The lines to transcribe run from the top of the material below to the line with "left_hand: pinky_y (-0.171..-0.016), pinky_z", inclusive. Leave the pictures behind.

BEGIN AVAILABLE DATA

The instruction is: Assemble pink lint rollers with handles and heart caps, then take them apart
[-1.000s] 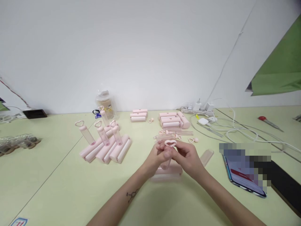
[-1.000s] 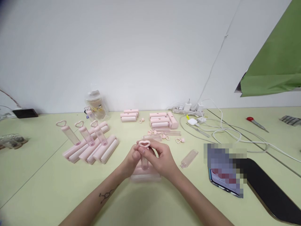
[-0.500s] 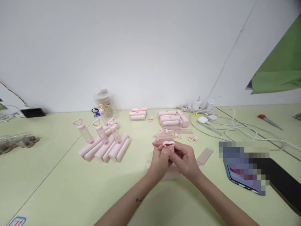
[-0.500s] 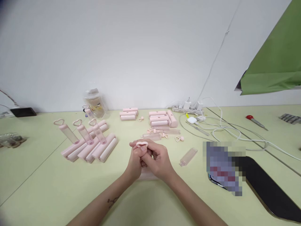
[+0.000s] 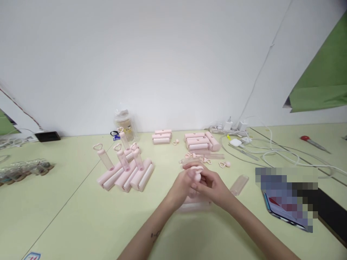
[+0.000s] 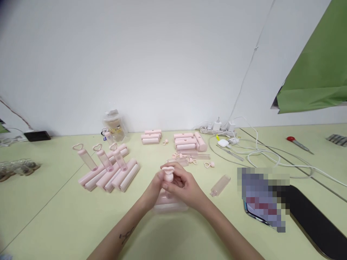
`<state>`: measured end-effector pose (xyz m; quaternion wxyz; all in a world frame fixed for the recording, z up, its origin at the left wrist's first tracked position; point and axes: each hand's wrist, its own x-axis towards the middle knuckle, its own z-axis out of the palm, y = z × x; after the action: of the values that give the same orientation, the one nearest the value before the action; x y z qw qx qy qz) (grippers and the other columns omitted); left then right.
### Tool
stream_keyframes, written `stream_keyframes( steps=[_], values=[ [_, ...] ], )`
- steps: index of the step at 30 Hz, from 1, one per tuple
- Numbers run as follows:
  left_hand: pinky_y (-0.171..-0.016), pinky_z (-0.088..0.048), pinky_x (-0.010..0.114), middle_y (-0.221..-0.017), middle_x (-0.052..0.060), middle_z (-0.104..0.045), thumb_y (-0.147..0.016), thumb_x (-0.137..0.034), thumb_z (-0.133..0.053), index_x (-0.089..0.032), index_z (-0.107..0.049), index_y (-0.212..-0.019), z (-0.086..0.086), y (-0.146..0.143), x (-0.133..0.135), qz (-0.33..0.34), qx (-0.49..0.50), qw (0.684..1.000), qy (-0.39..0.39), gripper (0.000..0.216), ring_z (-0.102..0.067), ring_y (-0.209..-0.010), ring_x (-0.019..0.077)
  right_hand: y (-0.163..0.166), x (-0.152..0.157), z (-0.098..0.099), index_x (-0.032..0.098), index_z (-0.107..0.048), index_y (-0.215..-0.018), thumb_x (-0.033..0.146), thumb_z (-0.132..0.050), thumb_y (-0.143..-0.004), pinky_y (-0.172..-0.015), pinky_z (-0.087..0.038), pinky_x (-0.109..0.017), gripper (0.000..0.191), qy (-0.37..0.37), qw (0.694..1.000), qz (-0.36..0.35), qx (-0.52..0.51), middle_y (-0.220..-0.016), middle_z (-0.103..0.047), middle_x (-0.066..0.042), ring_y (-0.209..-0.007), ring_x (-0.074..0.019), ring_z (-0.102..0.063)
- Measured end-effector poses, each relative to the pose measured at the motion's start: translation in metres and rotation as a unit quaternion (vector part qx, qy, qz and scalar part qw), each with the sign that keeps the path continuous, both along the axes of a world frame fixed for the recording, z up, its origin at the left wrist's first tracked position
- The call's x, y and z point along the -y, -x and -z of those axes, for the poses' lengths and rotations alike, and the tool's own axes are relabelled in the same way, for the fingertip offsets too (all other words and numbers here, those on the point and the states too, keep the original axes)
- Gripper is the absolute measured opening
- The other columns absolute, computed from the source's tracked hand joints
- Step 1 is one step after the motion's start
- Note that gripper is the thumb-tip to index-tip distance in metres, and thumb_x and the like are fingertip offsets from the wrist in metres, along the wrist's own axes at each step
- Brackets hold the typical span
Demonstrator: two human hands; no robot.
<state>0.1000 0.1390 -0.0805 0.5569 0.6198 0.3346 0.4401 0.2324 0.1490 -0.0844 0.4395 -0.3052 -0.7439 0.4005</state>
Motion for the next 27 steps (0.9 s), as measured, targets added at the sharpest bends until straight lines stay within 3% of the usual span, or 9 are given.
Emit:
stream_keyframes(
  steps=[2, 3, 4, 5, 8, 12, 17, 22, 27],
  values=[
    [-0.069, -0.041, 0.032, -0.082, 0.004, -0.058, -0.065, -0.057, -0.057, -0.019, -0.060, -0.084, -0.002, 0.015, 0.012, -0.035, -0.195, 0.977, -0.081, 0.043, -0.052, -0.079, 0.0228, 0.002, 0.002, 0.002, 0.023, -0.061, -0.096, 0.045, -0.054, -0.081, -0.086, -0.044, -0.037, 0.028, 0.016, 1.000, -0.019, -0.009, -0.106, -0.058, -0.007, -0.099, -0.0242, -0.054],
    [-0.074, -0.041, 0.034, -0.089, 0.004, -0.058, -0.055, -0.051, -0.069, -0.020, -0.059, -0.091, -0.001, 0.023, 0.019, -0.050, -0.285, 0.951, -0.107, 0.049, -0.051, -0.086, 0.0261, 0.002, 0.003, 0.003, 0.023, -0.060, -0.098, 0.046, -0.054, -0.081, -0.088, -0.043, -0.038, 0.030, 0.023, 0.999, -0.026, -0.008, -0.108, -0.057, -0.008, -0.104, -0.0253, -0.052],
    [-0.076, -0.041, 0.036, -0.094, 0.005, -0.058, -0.049, -0.044, -0.075, -0.022, -0.058, -0.097, 0.001, 0.031, 0.026, -0.039, -0.343, 0.930, -0.125, 0.055, -0.050, -0.090, 0.0279, 0.001, 0.004, 0.003, 0.023, -0.059, -0.103, 0.048, -0.054, -0.080, -0.091, -0.041, -0.040, 0.034, 0.030, 0.999, -0.032, -0.005, -0.112, -0.056, -0.008, -0.110, -0.0266, -0.049],
    [-0.076, -0.042, 0.035, -0.096, 0.004, -0.058, -0.054, -0.036, -0.073, -0.023, -0.056, -0.100, 0.004, 0.038, 0.033, -0.034, -0.373, 0.918, -0.128, 0.051, -0.051, -0.089, 0.0264, 0.000, 0.005, 0.003, 0.024, -0.055, -0.111, 0.051, -0.054, -0.079, -0.094, -0.039, -0.041, 0.041, 0.035, 0.999, -0.041, -0.005, -0.117, -0.053, -0.009, -0.115, -0.0275, -0.045],
    [-0.077, -0.044, 0.032, -0.105, 0.003, -0.057, -0.071, -0.018, -0.056, -0.027, -0.051, -0.110, 0.019, 0.057, 0.048, -0.068, -0.407, 0.899, -0.148, 0.040, -0.053, -0.092, 0.0217, -0.004, 0.004, 0.001, 0.026, -0.041, -0.126, 0.054, -0.049, -0.082, -0.100, -0.034, -0.043, 0.052, 0.036, 0.997, -0.067, -0.024, -0.129, -0.045, -0.010, -0.122, -0.0257, -0.040],
    [-0.079, -0.045, 0.035, -0.105, 0.005, -0.058, -0.074, -0.020, -0.053, -0.024, -0.053, -0.110, 0.039, 0.083, 0.053, -0.179, -0.473, 0.828, -0.243, 0.036, -0.053, -0.095, 0.0233, -0.002, -0.022, -0.005, 0.025, -0.043, -0.117, 0.040, -0.045, -0.088, -0.096, -0.041, -0.038, 0.033, -0.017, 1.000, 0.015, 0.013, -0.122, -0.050, -0.008, -0.114, -0.0193, -0.048],
    [-0.072, -0.048, 0.037, -0.093, 0.007, -0.060, -0.076, -0.024, -0.051, -0.018, -0.057, -0.104, 0.058, 0.111, 0.043, -0.353, -0.515, 0.718, -0.308, 0.029, -0.055, -0.086, 0.0247, 0.031, -0.103, 0.000, 0.019, -0.043, -0.117, 0.025, -0.049, -0.087, -0.093, -0.043, -0.034, 0.031, -0.064, 0.984, 0.107, 0.126, -0.123, -0.048, -0.009, -0.111, -0.0177, -0.049],
    [-0.075, -0.046, 0.039, -0.095, 0.008, -0.059, -0.077, -0.020, -0.049, -0.015, -0.052, -0.110, 0.077, 0.112, 0.031, -0.421, -0.499, 0.686, -0.320, 0.033, -0.053, -0.087, 0.0250, 0.073, -0.181, 0.011, 0.018, -0.049, -0.118, 0.027, -0.054, -0.086, -0.090, -0.040, -0.049, 0.034, -0.088, 0.950, 0.135, 0.268, -0.127, -0.046, -0.009, -0.111, -0.0259, -0.048],
    [-0.074, -0.045, 0.039, -0.086, 0.011, -0.060, -0.076, -0.021, -0.050, -0.014, -0.057, -0.103, 0.097, 0.108, 0.020, -0.472, -0.473, 0.635, -0.387, 0.029, -0.056, -0.081, 0.0268, 0.103, -0.237, 0.010, 0.020, -0.045, -0.125, 0.030, -0.055, -0.086, -0.096, -0.032, -0.054, 0.041, -0.098, 0.913, 0.083, 0.387, -0.136, -0.037, -0.009, -0.119, -0.0291, -0.040]
  ],
)
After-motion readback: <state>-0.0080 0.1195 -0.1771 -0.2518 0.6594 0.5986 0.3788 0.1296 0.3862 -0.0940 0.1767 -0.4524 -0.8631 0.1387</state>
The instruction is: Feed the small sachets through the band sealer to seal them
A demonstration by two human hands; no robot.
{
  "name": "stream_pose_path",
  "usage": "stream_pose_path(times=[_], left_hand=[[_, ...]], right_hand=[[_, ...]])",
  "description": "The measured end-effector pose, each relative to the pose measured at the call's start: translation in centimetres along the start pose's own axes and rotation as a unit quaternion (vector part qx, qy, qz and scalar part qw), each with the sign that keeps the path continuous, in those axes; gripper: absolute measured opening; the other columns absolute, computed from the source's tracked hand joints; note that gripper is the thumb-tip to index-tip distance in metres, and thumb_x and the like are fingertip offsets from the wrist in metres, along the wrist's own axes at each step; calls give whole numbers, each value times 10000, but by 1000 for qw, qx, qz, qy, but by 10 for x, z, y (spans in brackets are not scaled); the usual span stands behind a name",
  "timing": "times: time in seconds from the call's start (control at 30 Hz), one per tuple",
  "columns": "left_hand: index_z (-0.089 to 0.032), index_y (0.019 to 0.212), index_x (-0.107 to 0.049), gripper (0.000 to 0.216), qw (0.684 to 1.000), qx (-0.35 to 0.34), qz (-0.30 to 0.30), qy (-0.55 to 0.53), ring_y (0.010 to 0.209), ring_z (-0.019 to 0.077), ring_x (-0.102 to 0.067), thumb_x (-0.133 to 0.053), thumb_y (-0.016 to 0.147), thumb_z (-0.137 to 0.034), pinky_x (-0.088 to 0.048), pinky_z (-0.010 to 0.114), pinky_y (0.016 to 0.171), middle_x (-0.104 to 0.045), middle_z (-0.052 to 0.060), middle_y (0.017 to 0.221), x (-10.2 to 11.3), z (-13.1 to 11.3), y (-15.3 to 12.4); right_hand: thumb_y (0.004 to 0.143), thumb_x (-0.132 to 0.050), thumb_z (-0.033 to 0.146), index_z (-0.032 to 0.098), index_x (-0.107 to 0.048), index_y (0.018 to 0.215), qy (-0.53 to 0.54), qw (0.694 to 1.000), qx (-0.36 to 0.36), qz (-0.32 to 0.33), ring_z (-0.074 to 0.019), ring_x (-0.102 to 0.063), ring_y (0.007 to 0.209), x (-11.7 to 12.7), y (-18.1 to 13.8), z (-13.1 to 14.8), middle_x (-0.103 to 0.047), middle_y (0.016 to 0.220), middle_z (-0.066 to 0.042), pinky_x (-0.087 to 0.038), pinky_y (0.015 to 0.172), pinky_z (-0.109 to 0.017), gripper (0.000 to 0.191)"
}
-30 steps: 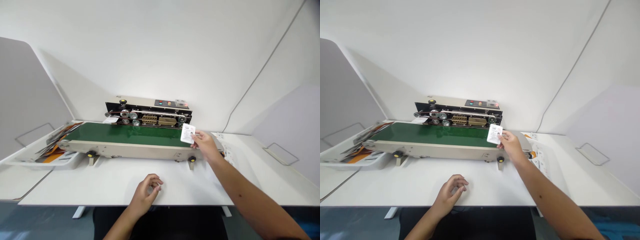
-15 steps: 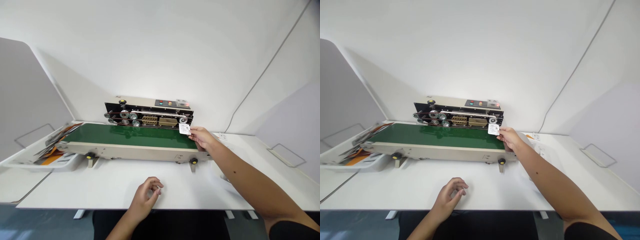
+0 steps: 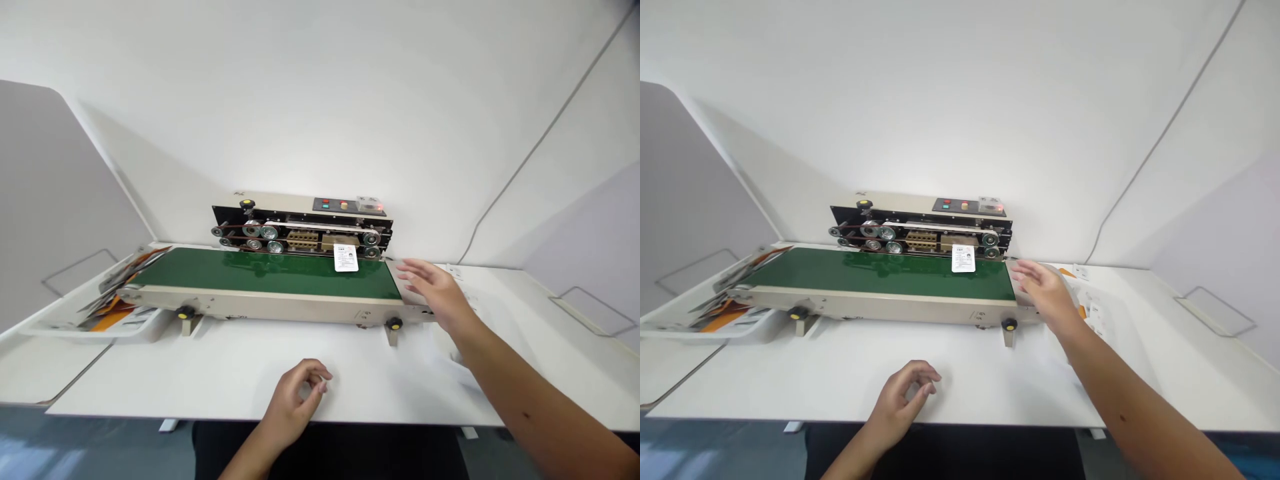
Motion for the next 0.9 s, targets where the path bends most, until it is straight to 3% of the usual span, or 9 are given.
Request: stream_pose_path(times=[0.1, 0.2, 0.33, 0.5, 0.57, 0.67, 0.73, 0.9], left_hand=[[-205, 1037, -695, 206, 1000, -2, 4, 18, 823, 205, -706, -571, 988, -362, -567, 319, 779, -739, 82, 964, 0, -3, 1], [-211, 1026, -710, 197, 999, -2, 8, 36, 820, 207, -703, -571, 986, -344, -559, 314, 773, -745, 72, 935, -1, -3, 2], [-211, 1012, -717, 215, 998, 5, 11, 54, 823, 211, -697, -561, 984, -356, -556, 322, 786, -748, 75, 930, -3, -4, 4], [-212, 970, -715, 232, 997, 22, 9, 73, 824, 212, -692, -559, 977, -384, -550, 309, 765, -741, 74, 924, -6, -7, 9], [-210, 956, -711, 231, 996, 28, 10, 80, 820, 212, -689, -566, 972, -389, -548, 307, 762, -738, 73, 916, -7, -8, 10], [-207, 944, -703, 226, 995, 32, 10, 93, 816, 210, -687, -564, 971, -383, -546, 312, 777, -737, 72, 909, -8, -10, 11], [-205, 941, -697, 223, 995, 30, 9, 99, 811, 211, -689, -556, 975, -374, -545, 312, 775, -736, 72, 898, -9, -11, 11], [-206, 920, -693, 190, 993, 28, -5, 116, 769, 207, -687, -569, 962, -344, -539, 297, 730, -733, 61, 854, -10, -16, 13]], right_hand=[[868, -718, 499, 229, -698, 1270, -76, 995, 26, -62, -300, -687, 1200, 47, -35, -8, -722, 1303, -120, -581, 996, -437, 485], [869, -668, 556, 261, -726, 1244, -200, 974, -18, -103, -343, -686, 1195, 98, -63, -26, -718, 1317, -126, -580, 982, -449, 481], [856, -589, 620, 308, -747, 1210, -365, 928, -78, -24, -372, -684, 1195, 144, -81, -63, -680, 1393, -84, -574, 989, -489, 498], [837, -543, 686, 235, -662, 1397, -480, 861, -95, 139, -377, -422, 1493, 151, -93, -117, -502, 1582, -88, -332, 1247, -521, 730], [882, -484, 706, 252, -564, 1506, -469, 855, -117, 185, -350, -341, 1541, 149, -95, -132, -404, 1646, -60, -300, 1264, -502, 776], [920, -467, 706, 294, -513, 1547, -425, 862, -137, 238, -336, -346, 1540, 148, -89, -141, -386, 1656, -37, -321, 1254, -476, 752], [907, -522, 684, 282, -535, 1531, -414, 867, -130, 244, -340, -381, 1523, 152, -74, -139, -406, 1646, -54, -334, 1245, -463, 743], [881, -589, 529, 159, -620, 1442, -471, 859, -90, 181, -368, -539, 1397, 164, -12, -129, -561, 1524, -159, -407, 1178, -469, 673]])
Point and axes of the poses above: each hand's wrist, its own y-axis towards the middle knuckle, its own x-axis out of the back of the hand, z = x × y, the point moved 7 cm from there along y, towards the middle knuckle
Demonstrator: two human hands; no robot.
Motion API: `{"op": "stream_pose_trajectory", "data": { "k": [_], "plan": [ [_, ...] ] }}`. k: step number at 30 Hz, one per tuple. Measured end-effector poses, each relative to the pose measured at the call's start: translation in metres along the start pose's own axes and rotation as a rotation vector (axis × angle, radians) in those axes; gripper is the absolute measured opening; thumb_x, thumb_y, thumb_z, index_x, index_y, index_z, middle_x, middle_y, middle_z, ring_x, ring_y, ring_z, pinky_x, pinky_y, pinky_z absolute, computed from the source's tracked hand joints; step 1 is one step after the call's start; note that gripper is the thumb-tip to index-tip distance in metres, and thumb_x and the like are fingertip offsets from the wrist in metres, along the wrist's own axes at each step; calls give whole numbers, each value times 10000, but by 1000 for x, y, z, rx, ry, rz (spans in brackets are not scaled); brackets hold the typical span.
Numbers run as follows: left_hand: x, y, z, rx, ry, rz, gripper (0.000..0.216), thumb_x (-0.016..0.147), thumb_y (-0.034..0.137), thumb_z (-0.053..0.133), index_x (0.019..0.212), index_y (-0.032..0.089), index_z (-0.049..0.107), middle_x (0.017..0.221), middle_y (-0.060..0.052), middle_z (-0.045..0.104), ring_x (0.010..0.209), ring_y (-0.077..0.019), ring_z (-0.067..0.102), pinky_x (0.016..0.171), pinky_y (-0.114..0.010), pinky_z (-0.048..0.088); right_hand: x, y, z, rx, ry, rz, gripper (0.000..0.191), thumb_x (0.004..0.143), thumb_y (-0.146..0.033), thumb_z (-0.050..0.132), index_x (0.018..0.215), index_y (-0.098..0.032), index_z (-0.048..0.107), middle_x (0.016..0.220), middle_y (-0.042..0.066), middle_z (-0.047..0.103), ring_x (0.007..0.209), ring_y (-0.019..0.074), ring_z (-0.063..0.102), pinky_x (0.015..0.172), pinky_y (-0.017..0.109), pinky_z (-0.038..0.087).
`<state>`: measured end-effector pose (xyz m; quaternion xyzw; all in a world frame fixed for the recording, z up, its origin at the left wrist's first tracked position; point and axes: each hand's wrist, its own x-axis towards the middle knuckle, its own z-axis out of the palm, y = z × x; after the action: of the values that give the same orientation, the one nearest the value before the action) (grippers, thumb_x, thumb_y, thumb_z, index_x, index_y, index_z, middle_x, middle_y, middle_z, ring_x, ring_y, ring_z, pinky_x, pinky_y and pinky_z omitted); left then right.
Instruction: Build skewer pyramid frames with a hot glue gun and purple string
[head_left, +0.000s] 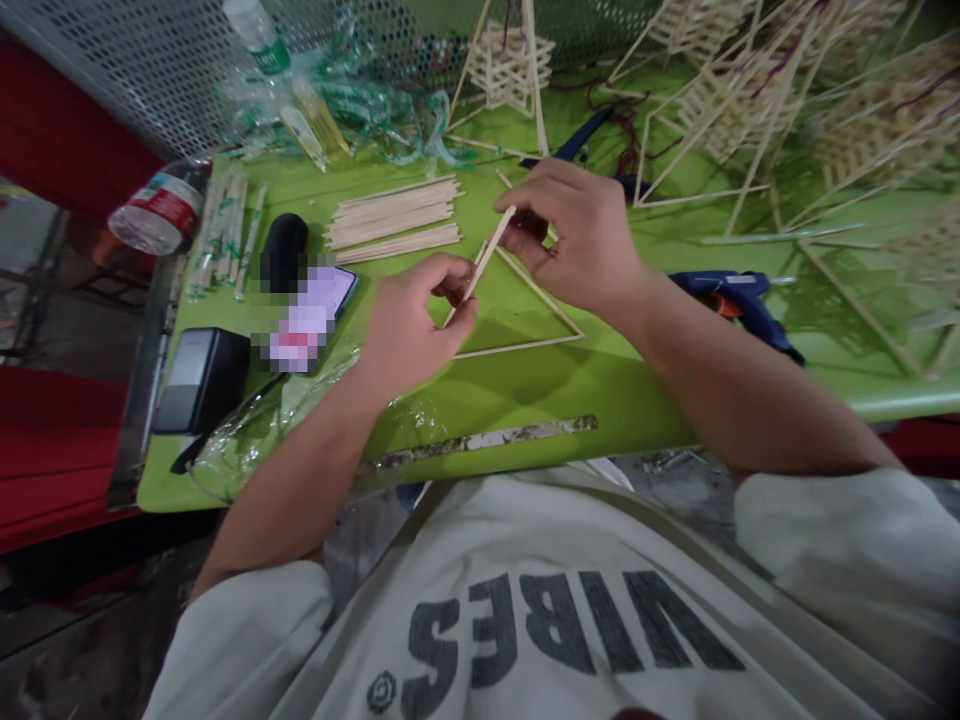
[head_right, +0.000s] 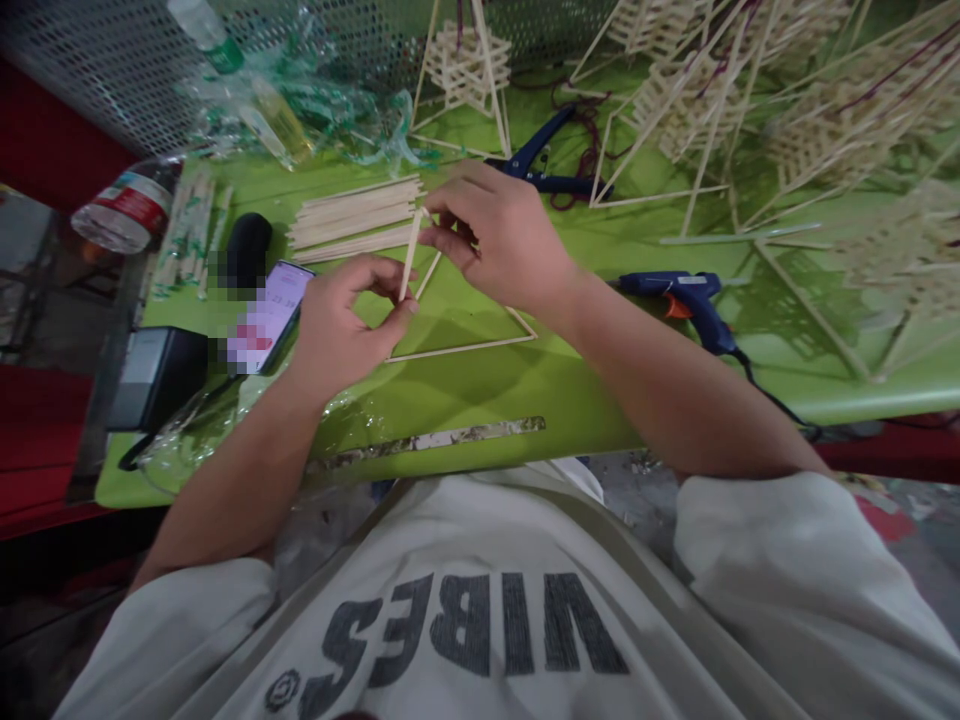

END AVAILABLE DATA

ANSWER SPACE
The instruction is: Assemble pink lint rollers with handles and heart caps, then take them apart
[-1.000s] 
[-1.000s] 
[-0.500s] 
[-0.500s] 
[+0.000s] 
[+0.000s] 
`<state>`: measured end-effector pose (xyz m; quaternion wxyz; all in a world frame fixed for the recording, z up, its origin at the left wrist's first tracked position; point and axes: each hand's wrist, its own x-axis towards the middle knuckle, its own z-axis out of the palm, y = z × x; after the action: of the values that give the same orientation, the one nearest the value before the action; x y z qw qx qy qz) (grippers and the other columns omitted); left then right.
### Tool
stream_keyframes, written `stream_keyframes( steps=[_], values=[ [_, ...] ], )`
- steps: index of the step at 30 Hz, from 1, one per tuple
- Numbers run as follows:
  left_hand: pinky_y (-0.171..-0.016), pinky_z (-0.088..0.048), pinky_x (-0.010..0.114), middle_y (-0.221..-0.017), middle_x (-0.052..0.060), middle_z (-0.104..0.045), thumb_y (-0.147..0.016), thumb_x (-0.137..0.034), thumb_z (-0.133..0.053), index_x (-0.089..0.032), index_z (-0.107..0.049), index_y (-0.212..-0.019), z (-0.086..0.086), y (-0.146..0.143), x (-0.133..0.135), qz (-0.33..0.34), qx (-0.49..0.50), qw (0.684..1.000), qy (-0.39..0.39), gripper (0.000..0.216), ring_z (-0.102..0.067), ring_y (-0.209..-0.010), ring_x (-0.019..0.077)

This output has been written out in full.